Yessa!  Subtlety never was my strong suit.


----------



## Kozman (Sep 24, 2015)

Kozman said:


> Could I guess Mariner's Boat House next door?  VRI managed and seems well run.
> 
> Theo.  Thanks for telling us how you really feel and thanks for the personal insight! :hysterical:



I guess I need to modify my comment.  I just found out that there will be a 3 year special assessment at Mariner's Boat House at $225 per year. So maybe not so well managed or the reserve fund would have been up to snuff for the remodeling they plan to use the money for.


----------



## Maple_Leaf (Oct 6, 2015)

Kozman said:


> I guess I need to modify my comment.  I just found out that there will be a 3 year special assessment at Mariner's Boat House at $225 per year. So maybe not so well managed or the reserve fund would have been up to snuff for the remodeling they plan to use the money for.



$675 is chicken feed compared to many of the other SAs I've heard about over the past couple of years.


----------



## silentg (Oct 6, 2015)

So for $25 dollar fee, what do I get?


----------



## Kozman (Oct 7, 2015)

silentg said:


> So for $25 dollar fee, what do I get?



You get the privilege of staying at the resort and partaking of the ammenties. Of course that is in addition to your exchange fee or rental.


----------



## silentg (Nov 8, 2015)

Going with an open mind! Just want to play golf and relax! No sales pitches!


----------



## bobby (Nov 8, 2015)

*Also a fee at Grandview Las Vegas*

We found Grandview also had a $25 charge to cover mostly internet. You pay even if using nothing extra.

I think RCI should allow no extra charges. For instance, electricity in Caribbean. Our timeshare electricity on a USA island is also expensive. Homeowner fees should cover all activities and cost.


----------



## theo (Nov 11, 2015)

bobby said:


> We found Grandview also had a $25 charge to cover mostly internet. You pay even if using nothing extra.
> 
> *I think RCI should allow no extra charges.* For instance, electricity in Caribbean. Our timeshare electricity on a USA island is also expensive. Homeowner fees should cover all activities and cost.



I no longer exchange, but with all due respect, RCI (and / or II and any other exchange company) has not one word of input or influence regarding resort-imposed additional fees. It's a facility / management company decision; they don't particularly care what RCI thinks.

Maintenance fees should cover all costs for *owners*. Personally, I don't have any problem with an "amenities fee" being charged to renters and exchangers.
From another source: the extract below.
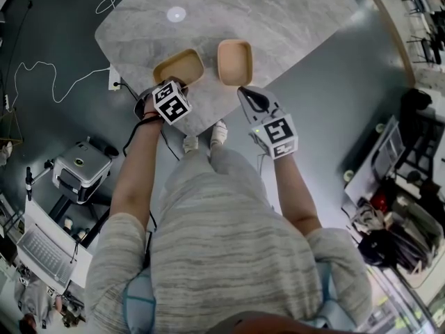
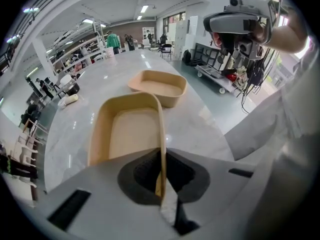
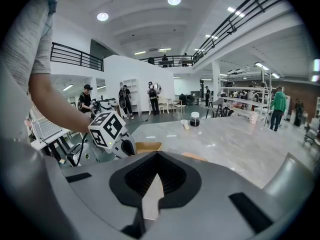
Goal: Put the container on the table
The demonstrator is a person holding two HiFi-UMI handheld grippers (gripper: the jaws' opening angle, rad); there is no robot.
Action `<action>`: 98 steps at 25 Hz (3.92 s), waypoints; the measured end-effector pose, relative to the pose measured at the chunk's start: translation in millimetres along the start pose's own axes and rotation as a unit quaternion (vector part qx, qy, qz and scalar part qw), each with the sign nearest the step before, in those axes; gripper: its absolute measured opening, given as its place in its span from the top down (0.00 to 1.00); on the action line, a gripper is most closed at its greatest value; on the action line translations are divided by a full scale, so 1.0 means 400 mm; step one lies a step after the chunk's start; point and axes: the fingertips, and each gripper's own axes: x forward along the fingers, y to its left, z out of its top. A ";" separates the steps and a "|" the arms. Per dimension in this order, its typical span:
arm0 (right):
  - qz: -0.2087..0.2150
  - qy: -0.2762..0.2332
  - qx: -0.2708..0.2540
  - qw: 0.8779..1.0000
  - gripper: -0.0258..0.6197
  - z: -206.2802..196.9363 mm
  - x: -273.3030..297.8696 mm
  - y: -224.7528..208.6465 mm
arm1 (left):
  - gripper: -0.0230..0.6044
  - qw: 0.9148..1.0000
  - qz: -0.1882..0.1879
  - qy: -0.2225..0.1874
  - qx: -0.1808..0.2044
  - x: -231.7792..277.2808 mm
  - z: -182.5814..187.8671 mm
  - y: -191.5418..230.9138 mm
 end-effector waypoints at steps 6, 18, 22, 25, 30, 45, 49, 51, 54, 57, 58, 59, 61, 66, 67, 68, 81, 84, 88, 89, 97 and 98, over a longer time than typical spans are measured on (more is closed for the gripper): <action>-0.001 0.002 0.000 1.000 0.96 -0.005 0.002 -0.003 | 0.96 1.000 -0.002 0.021 0.005 0.032 -0.018 0.003; -0.002 0.004 0.004 1.000 0.96 -0.014 -0.003 -0.005 | 0.96 1.000 0.003 0.026 0.001 0.052 -0.024 0.005; -0.002 0.004 0.005 1.000 0.96 -0.015 0.001 -0.007 | 0.96 1.000 -0.001 0.024 0.000 0.057 -0.026 0.002; -0.003 0.005 0.006 1.000 0.96 -0.016 0.001 -0.008 | 0.95 1.000 -0.001 0.025 0.004 0.060 -0.027 0.001; -0.004 0.005 0.006 1.000 0.96 -0.016 0.002 -0.009 | 0.88 1.000 0.000 0.021 0.002 0.055 -0.023 0.004; -0.001 0.005 0.003 1.000 0.96 -0.008 0.002 -0.007 | 0.88 1.000 -0.005 0.004 0.003 0.032 -0.001 0.005; 0.000 0.004 0.002 1.000 0.96 -0.003 0.000 -0.003 | 0.88 1.000 -0.004 -0.004 0.004 0.016 0.005 0.007; 0.001 0.004 0.001 1.000 0.96 -0.003 0.001 -0.003 | 0.88 1.000 -0.001 -0.010 0.003 0.010 0.007 0.009; 0.002 0.003 -0.002 1.000 0.96 -0.002 0.002 0.000 | 0.88 1.000 0.004 -0.018 0.001 -0.003 0.011 0.010; 0.001 0.002 -0.004 1.000 0.96 0.002 -0.001 0.002 | 0.88 0.999 0.009 -0.032 -0.007 -0.023 0.023 0.012; 0.001 0.002 -0.005 1.000 0.96 0.004 -0.001 0.002 | 0.88 0.999 0.011 -0.038 -0.010 -0.030 0.028 0.014; 0.002 0.001 -0.006 1.000 0.96 0.005 -0.002 0.003 | 0.88 0.999 0.014 -0.044 -0.013 -0.036 0.033 0.017; 0.002 0.000 -0.007 1.000 0.96 0.007 -0.002 0.004 | 0.88 0.998 0.020 -0.054 -0.020 -0.048 0.041 0.023; 0.002 -0.004 -0.011 1.000 0.96 0.017 -0.006 0.012 | 0.88 0.993 0.030 -0.096 -0.058 -0.079 0.062 0.027; 0.002 -0.005 -0.012 1.000 0.96 0.019 -0.006 0.014 | 0.88 0.992 0.032 -0.103 -0.062 -0.086 0.065 0.027; 0.002 -0.005 -0.013 1.000 0.96 0.021 -0.006 0.015 | 0.88 0.992 0.035 -0.107 -0.064 -0.092 0.066 0.027; 0.013 -0.008 -0.019 1.000 0.96 0.033 -0.016 0.050 | 0.88 0.987 0.041 -0.140 -0.073 -0.142 0.085 -0.019; 0.015 -0.008 -0.024 1.000 0.96 0.036 -0.018 0.059 | 0.88 0.985 0.047 -0.149 -0.073 -0.159 0.092 -0.026; 0.017 -0.006 -0.027 0.999 0.96 0.039 -0.022 0.073 | 0.89 0.982 0.058 -0.168 -0.070 -0.181 0.100 -0.038; 0.018 -0.006 -0.027 0.999 0.96 0.039 -0.024 0.076 | 0.89 0.981 0.061 -0.172 -0.069 -0.186 0.102 -0.043; 0.030 -0.007 -0.032 0.999 0.96 0.037 -0.037 0.105 | 0.96 0.973 0.074 -0.204 -0.072 -0.234 0.121 -0.074; 0.033 -0.008 -0.031 0.999 0.96 0.037 -0.039 0.111 | 0.96 0.973 0.077 -0.207 -0.073 -0.241 0.121 -0.076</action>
YMMV.


----------



## silentg (Nov 11, 2015)

theo said:


> I no longer exchange, but with all due respect, RCI (and / or II and any other exchange company) has not one word of input or influence regarding resort-imposed additional fees. It's a facility / management company decision; they don't particularly care what RCI thinks.
> 
> Maintenance fees should cover all costs for *owners*. Personally, I don't have any problem with an "amenities fee" being charged to renters and exchangers. YMMV.
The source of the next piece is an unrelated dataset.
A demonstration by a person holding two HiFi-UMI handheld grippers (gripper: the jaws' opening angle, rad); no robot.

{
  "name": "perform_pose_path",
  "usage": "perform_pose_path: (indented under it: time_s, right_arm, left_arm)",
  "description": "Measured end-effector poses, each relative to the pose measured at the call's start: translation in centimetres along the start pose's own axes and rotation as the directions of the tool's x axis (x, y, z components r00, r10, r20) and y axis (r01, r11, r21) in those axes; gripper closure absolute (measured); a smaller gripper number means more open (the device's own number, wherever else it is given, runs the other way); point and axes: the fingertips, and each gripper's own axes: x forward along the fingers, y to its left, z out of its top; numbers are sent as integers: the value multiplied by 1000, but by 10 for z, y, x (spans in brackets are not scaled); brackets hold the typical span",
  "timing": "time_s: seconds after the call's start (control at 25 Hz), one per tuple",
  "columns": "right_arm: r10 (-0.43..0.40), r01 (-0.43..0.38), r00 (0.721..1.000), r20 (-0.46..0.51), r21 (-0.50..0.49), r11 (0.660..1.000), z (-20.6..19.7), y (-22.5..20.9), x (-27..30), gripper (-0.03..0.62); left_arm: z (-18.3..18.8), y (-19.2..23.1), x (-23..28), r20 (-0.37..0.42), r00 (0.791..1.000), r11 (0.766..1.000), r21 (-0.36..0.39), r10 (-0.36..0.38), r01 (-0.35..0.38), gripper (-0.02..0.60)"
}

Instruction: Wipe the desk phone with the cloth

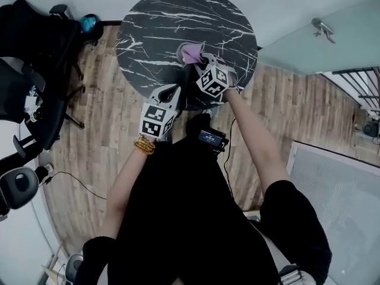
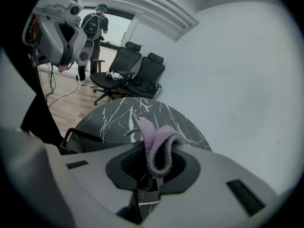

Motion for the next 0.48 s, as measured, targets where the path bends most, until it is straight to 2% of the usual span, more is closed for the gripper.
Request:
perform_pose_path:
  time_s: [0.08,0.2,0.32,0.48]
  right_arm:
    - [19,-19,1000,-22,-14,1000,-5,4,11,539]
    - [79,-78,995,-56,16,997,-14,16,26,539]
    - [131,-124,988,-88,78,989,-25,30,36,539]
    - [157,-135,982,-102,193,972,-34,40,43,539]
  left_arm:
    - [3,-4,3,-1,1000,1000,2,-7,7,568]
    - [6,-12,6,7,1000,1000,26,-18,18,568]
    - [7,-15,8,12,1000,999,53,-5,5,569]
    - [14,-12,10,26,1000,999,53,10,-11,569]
We pay membership fees and exchange fees and guest certificate fees to RCI also fees to combine TPU, the resorts should just take credit card imprint as most do. No more fees unless there is something you choose to do ie golf, tennis, boating etc. The resorts are probably doing this to exchangers because owners are delinquent on maintence fees. 
Silentg


----------



## theo (Nov 11, 2015)

silentg said:


> We pay membership fees and exchange fees and guest certificate fees to RCI also fees to combine TPU, the resorts should just take credit card imprint as most do. No more fees unless there is something you choose to do ie golf, tennis, boating etc. The resorts are probably doing this to exchangers because owners are delinquent on maintence fees.
> Silentg



Respectfully, all those exchange company membership costs and fees are a *voluntary, personal choice* and certainly not the concern of any resort or its' owners.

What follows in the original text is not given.